According to Integral Ad Science’s H2 2017 Media Quality Report, two-fifths (40%) of all video ad inventory is now in-view right through to the fourth quartile. This finding is not only testament to how quickly video engagement is rising — H1 rates for complete views averaged 10% lower than H2 — but also the impact of recent efforts to boost media quality.
Following mounting calls from the industry’s key advertisers for a clean-up, the ecosystem has swung into action: applying better measurement, implementing ad fraud prevention techniques and taking brand safety into consideration. And the result has been a performance spike for online ads, especially video.
But to understand what this means for video, and how the new landscape can be leveraged, we’ll need to explore the current state of play in greater detail.
Viewability is improving
Video advertising has become increasingly complex. There are not only more video players, but also a greater variety of technical standards — covering everything from delivery and interactivity to verification — and this makes it hard to measure areas such as viewability. But progress is in motion. For example, the Internet Advertising Bureau (IAB) has enhanced simplicity by pulling restrictive VPAID specifications (Video Player Ad Interface Definitions) and advocating use of the more flexible VAST 4.1 (Video Ad Serving Template). Social titans have opened up to independent auditing by the Media Rating Council (MRC). Plus, the IAB Tech Lab has governed the open source mobile SDK to allow consistent viewability measurement across in-app inventory – this functionality has the potential to apply to video in future.
These efforts to align the industry and create standards has lead to video ads sustaining higher levels of viewability, and for longer duration. The latest Media Quality Report from Integral Ad Science shows that viewability during the final quartile of video ads in the UK was 37.9% on desktop, up from 33.1% during H1 2017. Alongside this, global mobile web video viewability in the final quartile rose from 31.6% in H1 to 41.4% in H2 2017; highlighting that nearly one third of UK consumers are watching video to completion while on the go. What’s more, increased regulation of programmatic inventory — largely via adoption of initiatives such as the IAB’s RTB (Real-Time Bidding) Framework — also seems to be closing the gap between publisher direct and programmatic trading. For video specifically, desktop video viewability rates increased proportionally by 23.6% since H1 for programmatic buys. While in publisher direct buys, viewability levels also increased, however, an ascent of only 9.9% was found.
Brands are thinking safer
In the wake of multiple high profile issues with ad misplacement and fake news, the industry is acutely aware that its sustainability depends on providing better clarity. Consequently, the last 18 months have seen an increase in efforts to boost transparency and accountability. Leading players such as Facebook and Google have agreed to support the IAB Gold Standard, which encourages industry players to register with JICWEBS and show implementation of ads.txt – a text file that lists all those authorised to sell certain inventory – where possible. Indeed, the two organisations have also taken a firm stance against low quality media; with Google adapting search algorithms to demote bogus content, and Facebook implementing trust indicators. And that’s not to mention the spike in the use of third-party verification by the major platforms, including Twitter.

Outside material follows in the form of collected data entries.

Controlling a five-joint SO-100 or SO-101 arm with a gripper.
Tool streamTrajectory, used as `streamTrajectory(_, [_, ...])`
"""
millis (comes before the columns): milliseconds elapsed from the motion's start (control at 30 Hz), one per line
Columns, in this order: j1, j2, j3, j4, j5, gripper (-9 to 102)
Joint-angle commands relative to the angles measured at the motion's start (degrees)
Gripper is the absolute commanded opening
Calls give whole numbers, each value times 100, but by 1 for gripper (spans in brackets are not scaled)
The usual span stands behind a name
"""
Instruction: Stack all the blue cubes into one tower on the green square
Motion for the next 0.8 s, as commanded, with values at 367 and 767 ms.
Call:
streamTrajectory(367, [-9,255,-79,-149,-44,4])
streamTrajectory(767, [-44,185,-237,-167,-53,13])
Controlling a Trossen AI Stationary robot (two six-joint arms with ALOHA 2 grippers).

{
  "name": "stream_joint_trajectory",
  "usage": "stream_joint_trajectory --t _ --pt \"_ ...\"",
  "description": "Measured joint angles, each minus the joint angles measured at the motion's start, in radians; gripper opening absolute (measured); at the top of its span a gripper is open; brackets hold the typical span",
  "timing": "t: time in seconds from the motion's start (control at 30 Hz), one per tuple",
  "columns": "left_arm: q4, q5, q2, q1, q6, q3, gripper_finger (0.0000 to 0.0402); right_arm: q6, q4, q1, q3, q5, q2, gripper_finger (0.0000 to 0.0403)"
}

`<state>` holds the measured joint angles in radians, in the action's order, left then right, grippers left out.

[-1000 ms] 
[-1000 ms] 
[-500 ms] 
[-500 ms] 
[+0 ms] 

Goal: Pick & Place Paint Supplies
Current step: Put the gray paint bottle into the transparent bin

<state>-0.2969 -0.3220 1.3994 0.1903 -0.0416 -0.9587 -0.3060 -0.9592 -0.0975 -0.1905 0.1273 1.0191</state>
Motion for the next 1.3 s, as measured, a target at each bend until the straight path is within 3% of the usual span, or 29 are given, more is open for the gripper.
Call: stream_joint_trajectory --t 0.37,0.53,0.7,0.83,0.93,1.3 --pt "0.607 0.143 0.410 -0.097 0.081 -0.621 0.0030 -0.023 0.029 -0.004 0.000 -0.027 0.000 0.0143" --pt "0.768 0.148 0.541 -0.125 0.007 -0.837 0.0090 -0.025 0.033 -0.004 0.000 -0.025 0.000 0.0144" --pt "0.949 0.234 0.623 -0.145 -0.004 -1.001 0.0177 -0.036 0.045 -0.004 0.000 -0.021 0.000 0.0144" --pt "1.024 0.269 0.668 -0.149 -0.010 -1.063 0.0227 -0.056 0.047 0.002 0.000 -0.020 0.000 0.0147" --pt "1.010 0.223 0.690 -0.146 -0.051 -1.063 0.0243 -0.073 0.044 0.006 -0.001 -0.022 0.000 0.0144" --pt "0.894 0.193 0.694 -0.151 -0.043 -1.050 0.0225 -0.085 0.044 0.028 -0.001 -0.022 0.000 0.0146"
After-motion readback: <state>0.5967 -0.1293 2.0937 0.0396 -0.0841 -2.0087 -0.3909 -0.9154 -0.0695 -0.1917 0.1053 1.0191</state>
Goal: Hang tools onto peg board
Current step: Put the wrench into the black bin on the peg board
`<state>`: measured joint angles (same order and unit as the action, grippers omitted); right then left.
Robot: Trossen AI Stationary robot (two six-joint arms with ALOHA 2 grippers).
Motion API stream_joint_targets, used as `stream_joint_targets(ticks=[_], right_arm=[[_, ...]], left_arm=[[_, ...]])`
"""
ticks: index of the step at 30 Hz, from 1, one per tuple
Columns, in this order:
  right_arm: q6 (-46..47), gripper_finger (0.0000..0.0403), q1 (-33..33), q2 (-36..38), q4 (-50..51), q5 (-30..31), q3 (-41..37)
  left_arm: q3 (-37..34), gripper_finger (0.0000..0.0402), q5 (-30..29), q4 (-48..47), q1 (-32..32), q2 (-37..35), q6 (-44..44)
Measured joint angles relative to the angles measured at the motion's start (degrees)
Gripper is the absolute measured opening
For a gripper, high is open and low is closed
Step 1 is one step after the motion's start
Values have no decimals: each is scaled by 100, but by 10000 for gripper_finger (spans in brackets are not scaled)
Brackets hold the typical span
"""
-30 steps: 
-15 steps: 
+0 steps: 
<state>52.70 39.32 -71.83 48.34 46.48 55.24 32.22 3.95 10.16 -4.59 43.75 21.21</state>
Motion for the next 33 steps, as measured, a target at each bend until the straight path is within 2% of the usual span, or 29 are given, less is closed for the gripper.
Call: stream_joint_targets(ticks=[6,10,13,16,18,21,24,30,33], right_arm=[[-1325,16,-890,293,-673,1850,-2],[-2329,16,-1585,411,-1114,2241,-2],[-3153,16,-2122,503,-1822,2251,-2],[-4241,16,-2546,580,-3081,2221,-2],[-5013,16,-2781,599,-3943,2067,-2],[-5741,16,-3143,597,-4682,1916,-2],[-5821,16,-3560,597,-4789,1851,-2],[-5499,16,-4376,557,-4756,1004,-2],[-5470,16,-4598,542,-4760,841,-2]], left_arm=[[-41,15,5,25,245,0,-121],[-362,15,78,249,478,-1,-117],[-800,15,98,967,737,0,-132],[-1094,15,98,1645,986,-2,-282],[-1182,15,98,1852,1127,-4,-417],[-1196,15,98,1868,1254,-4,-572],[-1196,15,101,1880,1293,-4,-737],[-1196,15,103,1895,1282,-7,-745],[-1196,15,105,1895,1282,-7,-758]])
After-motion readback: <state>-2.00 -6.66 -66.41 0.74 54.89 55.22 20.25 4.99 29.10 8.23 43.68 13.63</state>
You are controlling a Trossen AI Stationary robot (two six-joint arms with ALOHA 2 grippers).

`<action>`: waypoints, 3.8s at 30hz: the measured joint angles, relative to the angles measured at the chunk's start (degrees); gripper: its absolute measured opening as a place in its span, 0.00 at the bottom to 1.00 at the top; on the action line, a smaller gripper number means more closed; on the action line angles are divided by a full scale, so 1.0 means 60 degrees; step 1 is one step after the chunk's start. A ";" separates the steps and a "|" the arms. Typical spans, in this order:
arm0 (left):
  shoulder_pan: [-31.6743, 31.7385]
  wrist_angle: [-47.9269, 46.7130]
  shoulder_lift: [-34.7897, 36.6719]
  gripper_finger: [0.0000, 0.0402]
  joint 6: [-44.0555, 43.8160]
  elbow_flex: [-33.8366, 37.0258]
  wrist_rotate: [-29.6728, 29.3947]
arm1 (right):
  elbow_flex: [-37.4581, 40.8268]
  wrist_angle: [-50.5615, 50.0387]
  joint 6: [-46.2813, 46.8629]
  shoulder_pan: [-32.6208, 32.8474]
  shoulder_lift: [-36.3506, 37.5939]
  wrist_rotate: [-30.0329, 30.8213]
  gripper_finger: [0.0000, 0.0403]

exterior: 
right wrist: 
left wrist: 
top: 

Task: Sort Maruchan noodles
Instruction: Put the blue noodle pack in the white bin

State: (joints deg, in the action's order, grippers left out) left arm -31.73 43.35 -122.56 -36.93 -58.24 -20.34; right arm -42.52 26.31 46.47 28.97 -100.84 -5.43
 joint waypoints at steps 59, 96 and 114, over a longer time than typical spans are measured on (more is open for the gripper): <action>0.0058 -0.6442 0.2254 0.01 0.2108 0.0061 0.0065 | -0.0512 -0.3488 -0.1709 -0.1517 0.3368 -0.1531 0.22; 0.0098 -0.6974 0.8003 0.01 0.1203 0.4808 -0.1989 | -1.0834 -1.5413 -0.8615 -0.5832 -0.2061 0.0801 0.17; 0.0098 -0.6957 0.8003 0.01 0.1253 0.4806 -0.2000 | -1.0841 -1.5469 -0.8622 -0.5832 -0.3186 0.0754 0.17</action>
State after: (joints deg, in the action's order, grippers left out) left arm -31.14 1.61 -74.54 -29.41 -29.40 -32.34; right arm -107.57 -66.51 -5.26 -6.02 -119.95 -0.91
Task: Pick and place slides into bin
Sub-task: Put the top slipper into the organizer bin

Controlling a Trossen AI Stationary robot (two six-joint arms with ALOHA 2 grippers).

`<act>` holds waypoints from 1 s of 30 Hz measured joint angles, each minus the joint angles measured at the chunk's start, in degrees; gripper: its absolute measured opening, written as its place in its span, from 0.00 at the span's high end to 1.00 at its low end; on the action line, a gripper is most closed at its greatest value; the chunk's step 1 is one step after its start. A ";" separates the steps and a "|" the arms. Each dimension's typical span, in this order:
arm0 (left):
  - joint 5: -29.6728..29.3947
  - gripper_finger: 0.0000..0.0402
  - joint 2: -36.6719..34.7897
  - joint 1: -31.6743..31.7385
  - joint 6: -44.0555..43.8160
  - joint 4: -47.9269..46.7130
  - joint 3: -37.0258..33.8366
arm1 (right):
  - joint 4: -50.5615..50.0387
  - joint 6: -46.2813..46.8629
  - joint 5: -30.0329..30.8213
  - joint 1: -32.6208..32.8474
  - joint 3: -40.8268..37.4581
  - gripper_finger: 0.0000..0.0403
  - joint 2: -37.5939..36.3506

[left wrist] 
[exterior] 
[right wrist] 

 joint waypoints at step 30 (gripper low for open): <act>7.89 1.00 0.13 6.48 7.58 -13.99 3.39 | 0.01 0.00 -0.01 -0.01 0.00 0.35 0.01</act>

Once more, it looks as though the hard work is paying off. The latest Media Quality Reports show that between H1 and H2 2017 the risk posed to UK brands for video ads fell from 13.1% to 12.2%, a decrease of nearly 7%.
Ad fraud is declining
Fraudsters have plagued the digital advertising ecosystem for a number of years and as technology has become more sophisticated, the impact of their activities has grown. But initiatives designed to tackle ad fraud have advanced too. New partnerships have formed between JICWEBS and the Trustworthy Accountability Group (TAG) to boost collective resources, and studies have shown that those abiding by TAG rules have an invalid traffic rate of 1.48% for video display inventory, which is 83% less than the industry average.
So, it’s no surprise that the Media Quality Report reflects these optimistic trends, with UK video ad fraud decreasing in the second half of 2017 by over a quarter (27.2%) across buy types, with the overall number falling from 6.4% in H1 2017 to 4.7% in H2 2017.
What does it all mean?
In short, the current state of video presents a range of opportunities for marketers to build effective and measurable campaigns. The longer answer to this question requires a closer look at the three pillars of media quality. Firstly, the fact viewability is increasing and ads are staying visible not only bolsters the opportunity to be seen, but also presents a chance for marketers to make a stronger lasting impression by telling longer, more engaging stories. Moreover, the uptick in programmatic viewability also means that those previously deterred from investing in automated buying can be more confident of the buying method, thereby maximising scale and efficiency.
Secondly the reduction in risk to brand safety opens the door to enhance the scope of video ad campaigns: targeting a broader range of sites and categories without fear of negative brand connotations. And this brings us to point number three; a steady reduction in video ad fraud indicates marketers are more likely to reach genuine audiences — not bots — and drive results that increase the bottom line.
Overall, the signs are pointing to a bright future for video in 2018 and beyond. But while the industry’s work to overhaul the supply chain, improve transparency, and fight ad fraud have generated impressive results, the ecosystem isn’t perfect yet. In this fast-moving industry, it’s possible we could start to see a shift in focus emerge, highlighting just how important a holistic view of the ecosystem is to understand challenges and optimise marketing efforts for every platform – be that video, mobile, desktop, audio, OOH, etc. It’s therefore crucial to avoid sliding into complacency and keep striving to create an environment where unbiased measurement, and verified media are the norm that promote absolute trust.